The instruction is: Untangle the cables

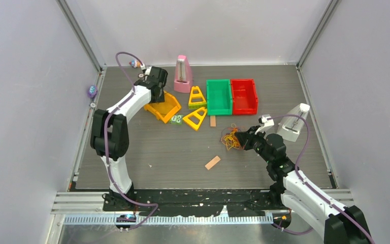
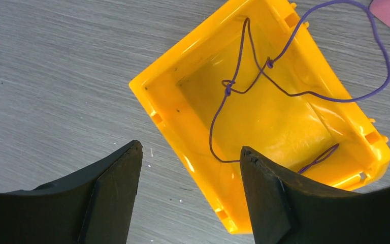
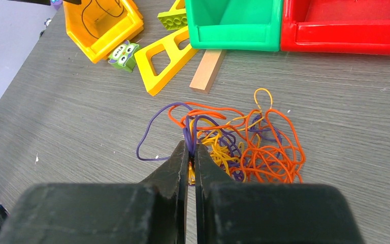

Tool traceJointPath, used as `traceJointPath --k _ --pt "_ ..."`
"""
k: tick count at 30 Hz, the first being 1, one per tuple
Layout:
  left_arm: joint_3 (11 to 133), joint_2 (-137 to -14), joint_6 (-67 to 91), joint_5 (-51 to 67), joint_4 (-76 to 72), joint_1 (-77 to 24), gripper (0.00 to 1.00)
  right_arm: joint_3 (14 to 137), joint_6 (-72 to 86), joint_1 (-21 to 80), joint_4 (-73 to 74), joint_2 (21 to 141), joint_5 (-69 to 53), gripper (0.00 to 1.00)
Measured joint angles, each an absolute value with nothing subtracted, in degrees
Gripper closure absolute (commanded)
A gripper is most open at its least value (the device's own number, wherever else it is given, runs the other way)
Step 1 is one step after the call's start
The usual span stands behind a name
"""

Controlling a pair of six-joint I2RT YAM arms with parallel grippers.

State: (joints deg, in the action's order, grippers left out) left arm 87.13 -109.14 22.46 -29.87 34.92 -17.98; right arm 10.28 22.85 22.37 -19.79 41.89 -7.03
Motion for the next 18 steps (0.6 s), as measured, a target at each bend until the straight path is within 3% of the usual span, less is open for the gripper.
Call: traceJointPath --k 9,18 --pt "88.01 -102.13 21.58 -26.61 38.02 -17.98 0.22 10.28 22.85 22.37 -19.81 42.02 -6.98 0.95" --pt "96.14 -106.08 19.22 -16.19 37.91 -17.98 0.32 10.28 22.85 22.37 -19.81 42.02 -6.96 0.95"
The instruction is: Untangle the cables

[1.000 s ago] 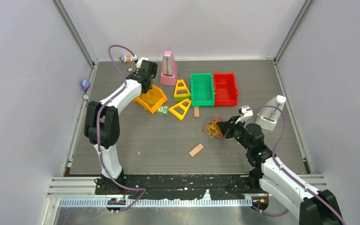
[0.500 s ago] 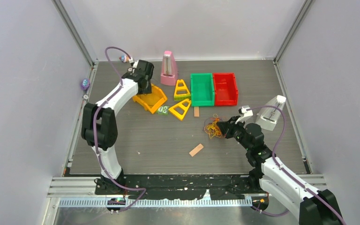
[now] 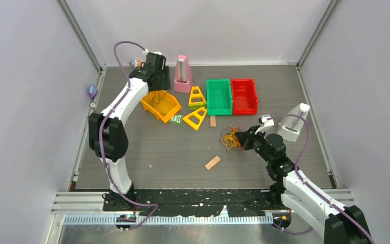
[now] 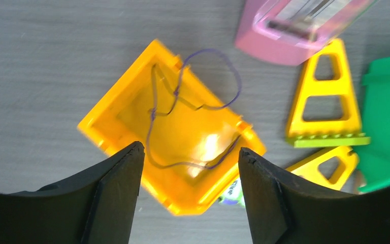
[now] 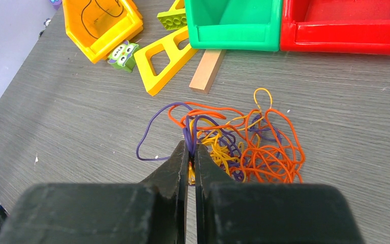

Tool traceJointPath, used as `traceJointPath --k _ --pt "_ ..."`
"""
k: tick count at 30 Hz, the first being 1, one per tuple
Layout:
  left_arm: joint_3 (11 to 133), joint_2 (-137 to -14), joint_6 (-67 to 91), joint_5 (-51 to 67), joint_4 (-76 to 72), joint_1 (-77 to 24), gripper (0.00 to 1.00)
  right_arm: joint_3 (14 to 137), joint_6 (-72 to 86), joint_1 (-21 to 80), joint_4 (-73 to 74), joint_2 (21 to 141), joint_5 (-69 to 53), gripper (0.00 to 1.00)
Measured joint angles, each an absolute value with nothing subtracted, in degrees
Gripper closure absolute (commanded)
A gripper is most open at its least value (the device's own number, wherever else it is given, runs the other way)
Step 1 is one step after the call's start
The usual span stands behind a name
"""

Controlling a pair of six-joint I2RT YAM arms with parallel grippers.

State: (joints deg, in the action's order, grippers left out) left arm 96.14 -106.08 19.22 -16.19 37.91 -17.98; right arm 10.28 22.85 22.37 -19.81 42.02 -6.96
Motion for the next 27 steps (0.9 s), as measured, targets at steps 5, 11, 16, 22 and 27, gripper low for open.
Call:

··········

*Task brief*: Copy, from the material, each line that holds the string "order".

*Reply to the task*:
State: (joints deg, in the action's order, grippers left out) left arm 87.13 -109.14 22.46 -29.87 34.92 -17.98; right arm 10.28 22.85 22.37 -19.79 41.89 -7.03
State: (joints deg, in the action's order, grippers left out) left arm 96.14 -106.08 19.22 -16.19 37.91 -17.98; right arm 10.28 22.85 22.37 -19.81 42.02 -6.96

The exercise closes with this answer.